Task inputs:

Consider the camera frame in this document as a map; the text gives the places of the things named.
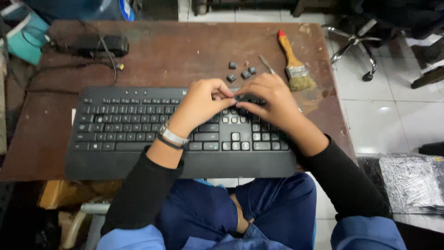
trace black keyboard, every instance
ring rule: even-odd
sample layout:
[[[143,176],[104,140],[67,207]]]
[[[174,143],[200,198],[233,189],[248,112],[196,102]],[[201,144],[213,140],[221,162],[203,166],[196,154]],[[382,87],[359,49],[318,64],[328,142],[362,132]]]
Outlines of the black keyboard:
[[[68,144],[66,176],[71,180],[125,178],[186,92],[176,88],[85,88]],[[244,109],[221,111],[189,138],[181,178],[288,177],[296,169],[296,157],[285,134]]]

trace wooden desk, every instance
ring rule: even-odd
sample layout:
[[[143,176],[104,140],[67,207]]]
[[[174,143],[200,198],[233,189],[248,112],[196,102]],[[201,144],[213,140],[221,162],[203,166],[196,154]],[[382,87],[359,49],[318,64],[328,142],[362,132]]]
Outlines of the wooden desk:
[[[297,58],[305,63],[317,88],[294,93],[304,114],[354,158],[348,130],[332,76],[332,68],[318,24],[216,24],[177,22],[115,22],[94,25],[105,34],[123,34],[130,42],[128,55],[117,61],[125,65],[117,86],[187,87],[202,78],[222,78],[235,73],[238,79],[230,87],[240,87],[247,60],[258,73],[267,72],[260,62],[261,53],[283,78],[285,57],[276,34],[283,29],[292,42]],[[50,36],[67,43],[76,35],[94,32],[77,21],[56,21]],[[46,52],[40,66],[80,62],[81,58]],[[238,63],[236,70],[228,62]],[[111,69],[91,65],[82,69],[48,71],[36,77],[31,89],[80,91],[83,87],[107,86],[113,80]],[[77,97],[53,93],[29,93],[15,137],[9,148],[0,181],[64,179],[66,147],[71,130],[71,109]]]

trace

Exercise aim: Retype the records verbatim, but not their images.

Task output:
Consider the camera frame in this document as a map; the text gives the places of the things named.
trace black keyboard, every instance
ring rule: even-odd
sample layout:
[[[143,176],[104,140],[67,207]]]
[[[174,143],[200,198],[233,189],[248,112],[196,102]],[[201,144],[213,140],[221,162],[203,166],[196,154]],[[382,87],[359,49],[318,64],[328,142],[362,132]]]
Outlines of the black keyboard:
[[[68,144],[66,176],[71,180],[125,178],[186,92],[176,88],[85,88]],[[244,109],[221,111],[189,138],[181,178],[288,177],[296,169],[296,157],[285,134]]]

trace wooden desk, every instance
ring rule: even-odd
sample layout:
[[[143,176],[104,140],[67,207]]]
[[[174,143],[200,198],[233,189],[248,112],[196,102]],[[201,144],[213,140],[221,162],[203,166],[196,154]],[[382,87],[359,49],[318,64],[328,142],[362,132]]]
Outlines of the wooden desk:
[[[297,58],[305,63],[317,88],[294,93],[304,114],[354,158],[348,130],[332,76],[332,68],[318,24],[216,24],[177,22],[115,22],[94,25],[105,34],[123,34],[130,42],[128,55],[117,61],[125,65],[117,86],[187,87],[202,78],[222,78],[235,73],[238,79],[230,87],[240,87],[247,60],[258,73],[267,72],[260,62],[261,53],[283,78],[285,57],[276,34],[283,29],[292,42]],[[50,36],[67,43],[76,35],[94,32],[77,21],[56,21]],[[46,52],[40,66],[80,62],[81,58]],[[238,63],[236,70],[228,62]],[[111,69],[91,65],[82,69],[48,71],[36,77],[31,89],[80,91],[83,87],[107,86],[113,80]],[[77,97],[53,93],[29,93],[15,137],[9,148],[0,181],[64,179],[66,147],[71,130],[71,109]]]

trace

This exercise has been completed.